Currently literature in Pakistan regarding this problem couldn't be found so this study would help assessing the outcomes of anticoagulation and antithrombotic therapy in this population with respect to treatment options available and presentation variability of the peripheral arterial disease. Patients with PAD would be enrolled for 6 months and would be followed upto 12 months and then upto 24 months.

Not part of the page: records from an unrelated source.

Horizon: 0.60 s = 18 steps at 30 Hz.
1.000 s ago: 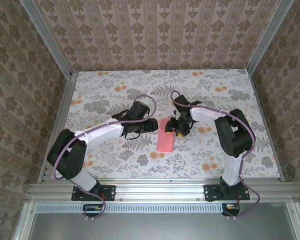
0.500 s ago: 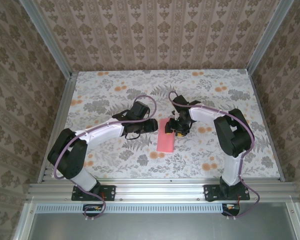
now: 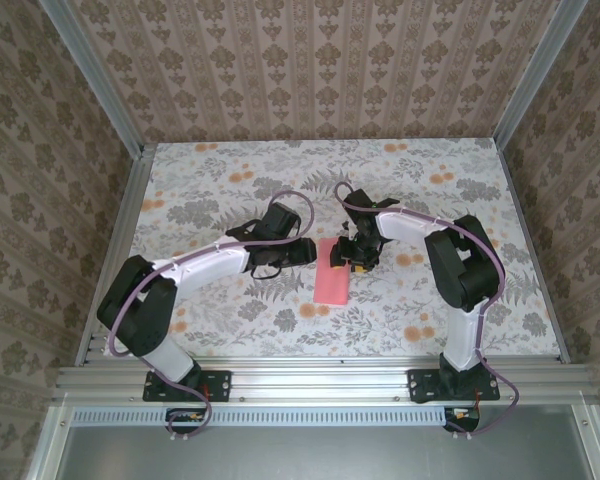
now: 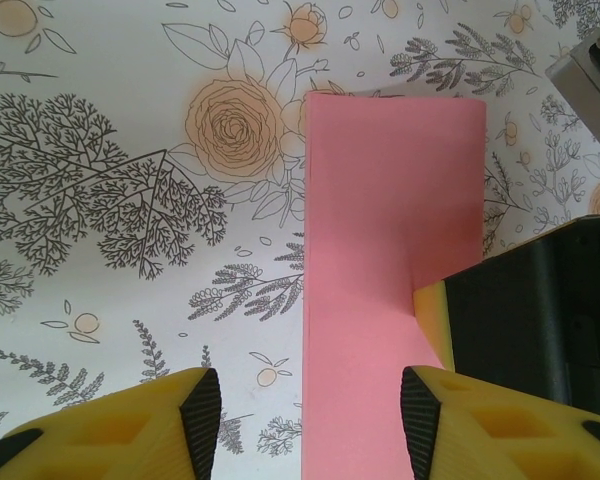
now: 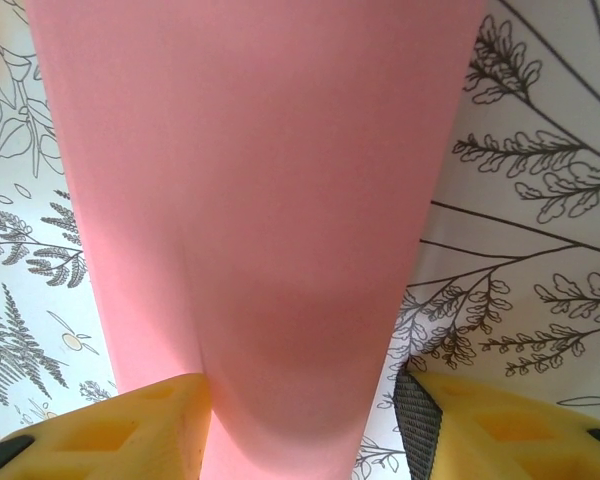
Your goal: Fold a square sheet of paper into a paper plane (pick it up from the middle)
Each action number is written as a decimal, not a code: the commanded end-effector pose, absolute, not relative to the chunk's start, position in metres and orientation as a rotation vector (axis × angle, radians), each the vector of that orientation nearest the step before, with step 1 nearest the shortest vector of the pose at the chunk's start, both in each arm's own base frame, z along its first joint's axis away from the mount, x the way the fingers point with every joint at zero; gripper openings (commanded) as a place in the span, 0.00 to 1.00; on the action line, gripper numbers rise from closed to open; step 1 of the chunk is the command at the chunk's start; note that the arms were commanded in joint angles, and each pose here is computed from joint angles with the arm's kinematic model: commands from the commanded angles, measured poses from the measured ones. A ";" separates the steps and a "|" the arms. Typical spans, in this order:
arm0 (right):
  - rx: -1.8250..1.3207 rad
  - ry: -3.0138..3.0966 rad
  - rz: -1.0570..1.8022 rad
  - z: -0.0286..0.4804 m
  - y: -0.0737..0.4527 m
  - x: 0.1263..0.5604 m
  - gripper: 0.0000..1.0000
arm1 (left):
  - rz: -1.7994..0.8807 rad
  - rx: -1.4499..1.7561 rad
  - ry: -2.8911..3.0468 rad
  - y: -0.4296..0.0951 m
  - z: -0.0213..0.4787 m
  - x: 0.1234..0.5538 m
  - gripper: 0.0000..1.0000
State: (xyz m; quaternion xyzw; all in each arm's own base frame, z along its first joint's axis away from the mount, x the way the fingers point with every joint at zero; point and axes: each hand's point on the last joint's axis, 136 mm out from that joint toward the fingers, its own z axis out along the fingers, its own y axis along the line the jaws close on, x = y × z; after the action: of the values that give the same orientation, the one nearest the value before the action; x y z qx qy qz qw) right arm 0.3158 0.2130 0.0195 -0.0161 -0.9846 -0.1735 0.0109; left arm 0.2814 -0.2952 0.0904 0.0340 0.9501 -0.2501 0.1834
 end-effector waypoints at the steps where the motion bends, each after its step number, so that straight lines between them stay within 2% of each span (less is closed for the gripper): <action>1: -0.049 -3.041 -0.430 0.002 0.205 0.307 0.56 | -0.736 0.127 2.663 -0.306 0.096 0.284 0.52; 7: -0.056 -3.041 -0.383 -0.002 0.200 0.305 0.56 | -0.744 0.124 2.684 -0.310 0.091 0.284 0.44; 16: -0.070 -3.033 -0.356 -0.007 0.197 0.302 0.56 | -0.786 0.111 2.757 -0.330 0.074 0.284 0.20; 18: -0.069 -3.033 -0.354 -0.008 0.196 0.302 0.56 | -0.789 0.108 2.788 -0.335 0.068 0.284 0.17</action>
State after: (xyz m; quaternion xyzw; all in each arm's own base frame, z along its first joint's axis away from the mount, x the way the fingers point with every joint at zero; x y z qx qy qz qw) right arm 0.3165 0.2116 0.0183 -0.0160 -0.9864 -0.1635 0.0110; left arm 0.2857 -0.3229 0.0681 0.0360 0.9547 -0.2590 0.1418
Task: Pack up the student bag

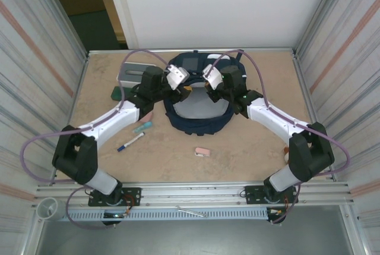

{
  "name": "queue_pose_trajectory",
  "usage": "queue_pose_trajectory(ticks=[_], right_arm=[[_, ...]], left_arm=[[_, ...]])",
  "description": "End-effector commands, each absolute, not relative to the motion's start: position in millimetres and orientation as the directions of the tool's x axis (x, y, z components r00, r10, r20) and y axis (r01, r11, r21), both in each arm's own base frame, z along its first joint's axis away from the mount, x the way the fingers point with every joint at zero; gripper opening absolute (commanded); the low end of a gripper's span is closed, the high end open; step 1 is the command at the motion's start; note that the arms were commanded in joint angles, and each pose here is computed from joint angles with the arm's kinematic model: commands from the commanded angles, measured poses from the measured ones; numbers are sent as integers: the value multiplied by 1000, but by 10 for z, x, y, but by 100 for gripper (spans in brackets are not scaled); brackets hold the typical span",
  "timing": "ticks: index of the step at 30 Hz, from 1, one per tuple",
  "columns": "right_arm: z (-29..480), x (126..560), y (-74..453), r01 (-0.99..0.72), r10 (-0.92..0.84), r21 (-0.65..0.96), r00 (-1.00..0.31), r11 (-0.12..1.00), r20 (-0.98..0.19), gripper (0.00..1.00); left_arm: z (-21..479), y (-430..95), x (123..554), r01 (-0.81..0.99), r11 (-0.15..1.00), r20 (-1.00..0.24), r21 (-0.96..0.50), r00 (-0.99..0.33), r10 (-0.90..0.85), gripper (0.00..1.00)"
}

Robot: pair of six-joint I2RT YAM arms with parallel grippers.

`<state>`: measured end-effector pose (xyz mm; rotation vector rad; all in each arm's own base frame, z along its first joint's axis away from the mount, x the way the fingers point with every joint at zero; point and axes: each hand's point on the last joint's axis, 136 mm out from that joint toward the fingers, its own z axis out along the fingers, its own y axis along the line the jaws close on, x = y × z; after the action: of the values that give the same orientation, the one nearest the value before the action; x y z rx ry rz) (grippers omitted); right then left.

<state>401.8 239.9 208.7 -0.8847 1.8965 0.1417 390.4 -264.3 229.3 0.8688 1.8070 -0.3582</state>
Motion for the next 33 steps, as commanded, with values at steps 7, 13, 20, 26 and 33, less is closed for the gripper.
queue_pose_trajectory(ticks=[7,13,20,26,33], right_arm=[[2402,3894,2445,-593,-298,-52,-325,803,-897,0],[2357,3894,2409,-589,-282,-30,-342,808,-896,0],[2312,3889,2394,-591,-278,-21,-348,807,-895,0],[2277,3867,2387,-596,-275,-11,-355,803,-894,0],[2220,3867,2386,-597,-271,5,-371,802,-888,0]], left_arm=[[1541,-471,3858,-156,931,-738,-329,-573,-357,89],[1028,-269,3682,-283,897,-640,-340,-629,-441,98],[648,-317,3706,-307,896,-575,-322,-689,-442,99],[512,-421,3762,-290,934,-576,-210,-735,-357,99],[521,-587,3876,-236,959,-588,-155,-758,-282,99]])
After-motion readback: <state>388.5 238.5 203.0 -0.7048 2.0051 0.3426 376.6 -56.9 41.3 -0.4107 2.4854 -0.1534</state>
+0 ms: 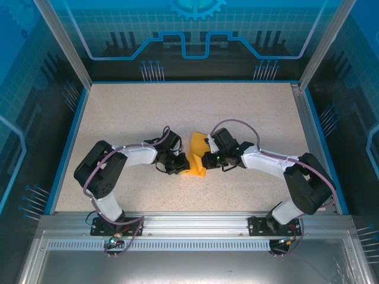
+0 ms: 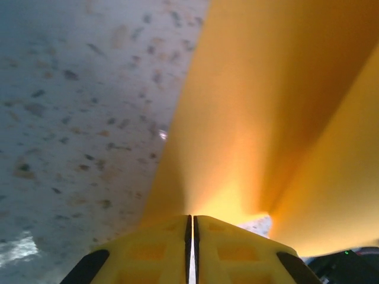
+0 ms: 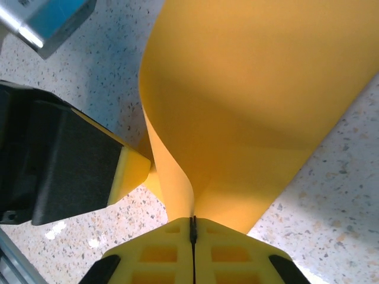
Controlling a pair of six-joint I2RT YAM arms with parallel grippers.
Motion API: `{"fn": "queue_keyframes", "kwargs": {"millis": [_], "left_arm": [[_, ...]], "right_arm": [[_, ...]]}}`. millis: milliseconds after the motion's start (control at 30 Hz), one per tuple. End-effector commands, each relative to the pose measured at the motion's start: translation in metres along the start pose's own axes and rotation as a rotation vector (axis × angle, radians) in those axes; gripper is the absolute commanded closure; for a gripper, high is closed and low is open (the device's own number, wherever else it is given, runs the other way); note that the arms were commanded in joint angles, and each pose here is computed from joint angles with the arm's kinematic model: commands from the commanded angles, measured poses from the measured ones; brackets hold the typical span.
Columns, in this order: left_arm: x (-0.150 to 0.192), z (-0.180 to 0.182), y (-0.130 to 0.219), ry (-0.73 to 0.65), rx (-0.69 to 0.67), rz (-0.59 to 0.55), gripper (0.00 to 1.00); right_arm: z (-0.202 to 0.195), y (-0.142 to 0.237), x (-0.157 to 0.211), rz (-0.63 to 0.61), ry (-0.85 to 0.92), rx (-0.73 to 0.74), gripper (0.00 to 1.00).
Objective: Fold a paper plane with a square sheet of paper (pick it up from the middle)
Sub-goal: Fold the triangle a second time at the center of the table.
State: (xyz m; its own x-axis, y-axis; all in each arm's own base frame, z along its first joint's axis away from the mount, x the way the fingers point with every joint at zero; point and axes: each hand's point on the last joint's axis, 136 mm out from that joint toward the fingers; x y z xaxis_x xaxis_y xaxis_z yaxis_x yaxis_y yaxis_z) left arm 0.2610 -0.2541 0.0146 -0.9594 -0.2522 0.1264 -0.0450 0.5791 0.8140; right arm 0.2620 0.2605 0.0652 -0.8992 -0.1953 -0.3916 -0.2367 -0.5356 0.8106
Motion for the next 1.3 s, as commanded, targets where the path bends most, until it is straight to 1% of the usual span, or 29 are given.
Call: {"fn": "queue_keyframes", "kwargs": {"millis": [0,67,200,333,500,867,1267], "left_arm": [[0.001,0.017,-0.004,0.022,-0.057,-0.019,0.89],[0.0,0.021,-0.007,0.051,-0.046,-0.033,0.9],[-0.002,0.029,-0.007,0.072,-0.076,-0.058,0.91],[-0.007,0.031,0.001,0.05,-0.113,-0.091,0.91],[-0.011,0.025,0.006,0.021,-0.115,-0.105,0.9],[-0.011,0.015,0.007,-0.008,-0.092,-0.091,0.88],[-0.012,0.012,0.008,-0.022,-0.093,-0.083,0.88]], "right_arm": [[-0.012,0.002,-0.007,0.008,-0.01,0.065,0.94],[-0.016,0.001,-0.009,0.02,-0.009,0.09,0.94],[-0.019,-0.001,-0.01,0.042,0.001,0.112,0.94],[-0.022,-0.002,-0.013,0.062,0.015,0.138,0.94],[-0.021,-0.004,-0.01,0.105,0.036,0.143,0.94],[-0.03,-0.015,-0.013,0.175,0.075,0.21,0.94],[-0.039,-0.023,-0.017,0.208,0.101,0.259,0.94]]}}
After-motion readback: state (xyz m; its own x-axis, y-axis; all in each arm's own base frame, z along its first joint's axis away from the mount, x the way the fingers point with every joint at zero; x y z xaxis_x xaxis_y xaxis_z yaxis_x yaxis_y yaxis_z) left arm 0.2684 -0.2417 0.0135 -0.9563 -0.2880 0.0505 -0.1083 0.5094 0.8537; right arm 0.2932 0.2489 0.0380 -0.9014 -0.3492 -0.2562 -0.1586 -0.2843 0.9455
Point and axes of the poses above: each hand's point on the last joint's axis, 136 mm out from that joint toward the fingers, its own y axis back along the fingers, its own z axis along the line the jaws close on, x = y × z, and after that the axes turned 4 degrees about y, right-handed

Eligible subjects will be randomized 1:1 to receive either rivaroxaban 5 mg twice daily plus aspirin 75 mg once daily or rivaroxaban-matching placebo twice daily plus aspirin 75 mg once daily stratified by type of procedure; the treatment assignment will be double-blinded. Randomization and study treatment will begin as soon as possible but no later than 10 days after a successfull lower extremity revascularization.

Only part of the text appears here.